Generate values in R and Python-CodePudding

I am trying to generate dummy data with some probability. Let say I want to have dummy data about people by gender. I already prepare this in R and you can see my code line below.

gender = sample(x=c("M","F"), prob = c(.6, .4),size=100,replace=TRUE)

Now I want to prepare the same thing but now in Python in Pandas Data Frame. Can anybody help me how to solve this problem?

CodePudding user response：

You can use numpy.random.choice , replace is True by default.

>>> np.random.choice(a=["M", "F"], size=100, p=[0.6, 0.4])

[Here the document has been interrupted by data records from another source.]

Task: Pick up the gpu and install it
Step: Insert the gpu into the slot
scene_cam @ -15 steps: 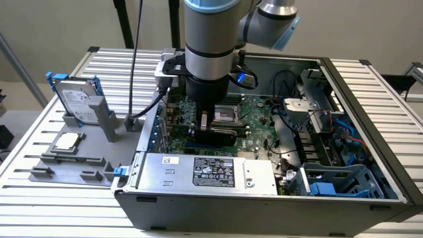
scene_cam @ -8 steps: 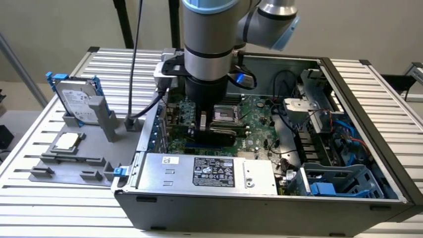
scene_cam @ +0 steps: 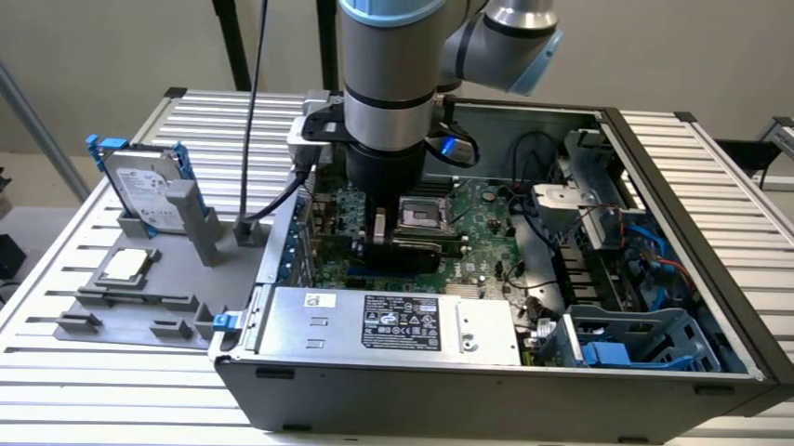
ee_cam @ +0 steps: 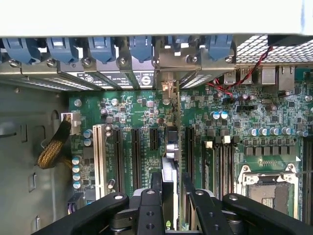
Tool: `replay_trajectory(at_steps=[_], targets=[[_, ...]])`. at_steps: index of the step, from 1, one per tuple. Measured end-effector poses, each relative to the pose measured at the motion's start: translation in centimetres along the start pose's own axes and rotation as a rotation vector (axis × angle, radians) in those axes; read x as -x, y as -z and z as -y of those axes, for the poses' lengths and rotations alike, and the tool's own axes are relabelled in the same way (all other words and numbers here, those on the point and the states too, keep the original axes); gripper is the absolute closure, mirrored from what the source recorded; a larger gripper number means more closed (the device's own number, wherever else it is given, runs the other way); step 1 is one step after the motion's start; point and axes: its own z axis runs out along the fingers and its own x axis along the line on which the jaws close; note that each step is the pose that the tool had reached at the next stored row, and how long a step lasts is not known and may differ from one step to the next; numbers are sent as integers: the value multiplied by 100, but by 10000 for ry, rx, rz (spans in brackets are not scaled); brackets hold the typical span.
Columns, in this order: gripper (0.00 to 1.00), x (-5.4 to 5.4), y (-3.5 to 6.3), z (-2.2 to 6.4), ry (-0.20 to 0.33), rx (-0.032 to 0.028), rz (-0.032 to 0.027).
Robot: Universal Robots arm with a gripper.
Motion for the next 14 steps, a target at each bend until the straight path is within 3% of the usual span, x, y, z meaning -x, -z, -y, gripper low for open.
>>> replay_trajectory(at_steps=[14], targets=[[73,-1,-41,-1,-1,-2,3]])
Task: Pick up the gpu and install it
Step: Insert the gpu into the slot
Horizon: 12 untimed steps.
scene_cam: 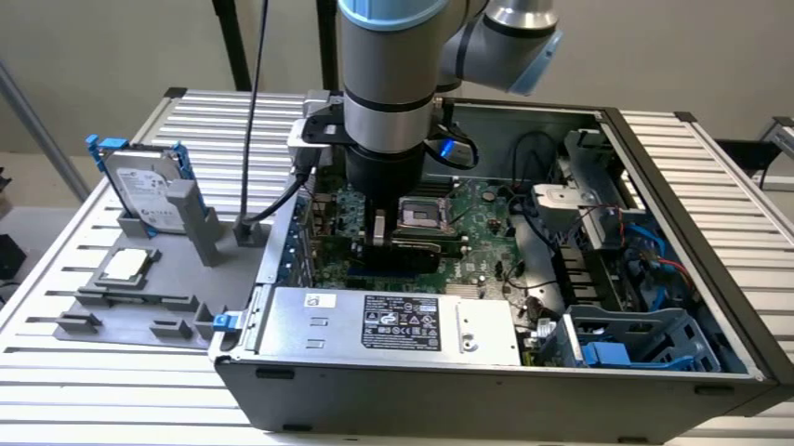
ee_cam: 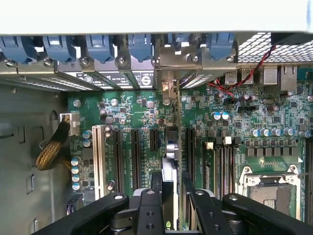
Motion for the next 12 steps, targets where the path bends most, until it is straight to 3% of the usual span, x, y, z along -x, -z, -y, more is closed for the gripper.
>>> replay_trajectory(at_steps=[12], targets=[[73,11,-1,-10,3,-1,1]])
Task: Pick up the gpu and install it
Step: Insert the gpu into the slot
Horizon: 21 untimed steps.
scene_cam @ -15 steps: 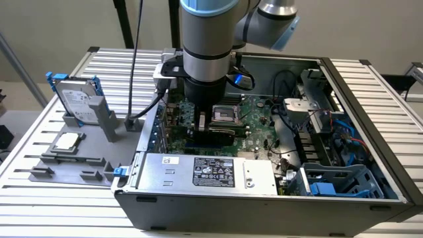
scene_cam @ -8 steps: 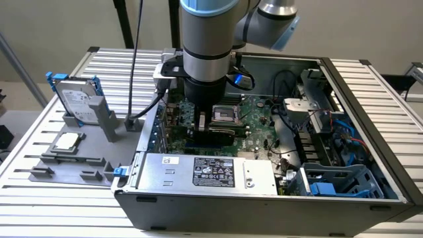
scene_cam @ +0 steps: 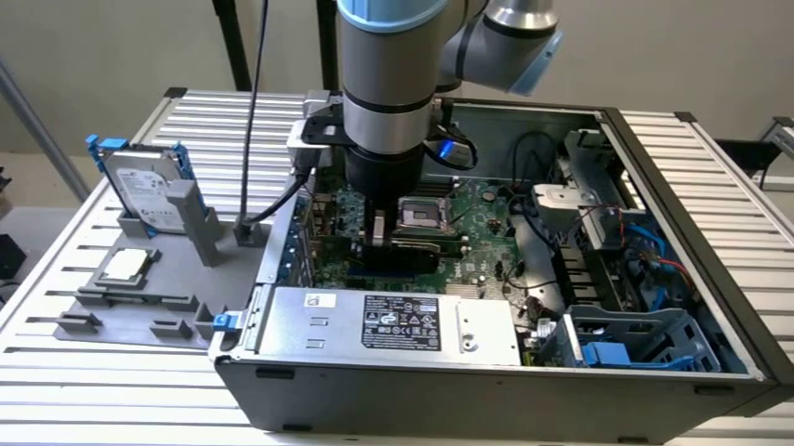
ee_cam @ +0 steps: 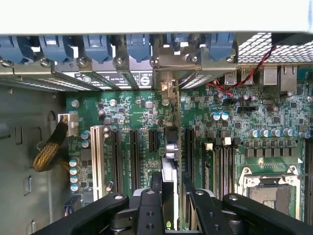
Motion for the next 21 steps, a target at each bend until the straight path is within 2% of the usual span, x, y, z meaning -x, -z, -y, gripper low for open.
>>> replay_trajectory(at_steps=[21], targets=[[73,20,-20,-4,-9,-1,0]])
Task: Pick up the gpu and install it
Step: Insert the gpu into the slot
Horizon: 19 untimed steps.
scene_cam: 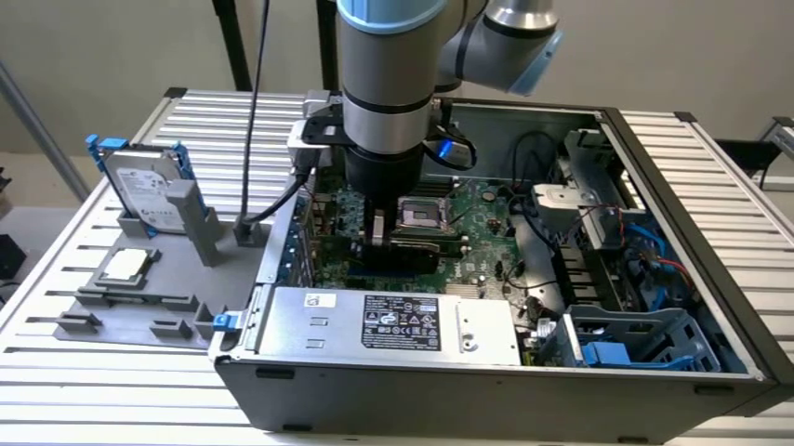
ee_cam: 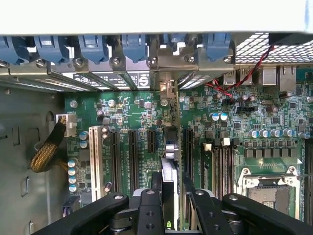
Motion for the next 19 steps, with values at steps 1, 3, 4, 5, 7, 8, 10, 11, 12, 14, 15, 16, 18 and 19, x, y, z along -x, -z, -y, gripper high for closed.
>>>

array(['F', 'M', 'F', 'M', 'M', 'M', 'M', 'M', 'M', 'F', 'M', 'F', 'M',
       'M', 'F', 'M', 'M', 'M', 'F', 'F', 'M', 'M', 'F', 'F', 'M', 'F',
       'F', 'M', 'M', 'F', 'F', 'M', 'F', 'F', 'M', 'F', 'M', 'M', 'F',
       'M', 'M', 'F', 'F', 'M', 'M', 'F', 'M', 'M', 'F', 'M', 'M', 'M',
       'F', 'F', 'M', 'F', 'M', 'M', 'M', 'M', 'M', 'M', 'F', 'F', 'M',
       'M', 'F', 'F', 'M', 'F', 'M', 'F', 'M', 'M', 'F', 'M', 'F', 'F',
       'M', 'F', 'M', 'F', 'M', 'F', 'M', 'M', 'F', 'M', 'M', 'M', 'F',
       'F', 'F', 'F', 'F', 'M', 'M', 'F', 'F', 'F'], dtype='<U1')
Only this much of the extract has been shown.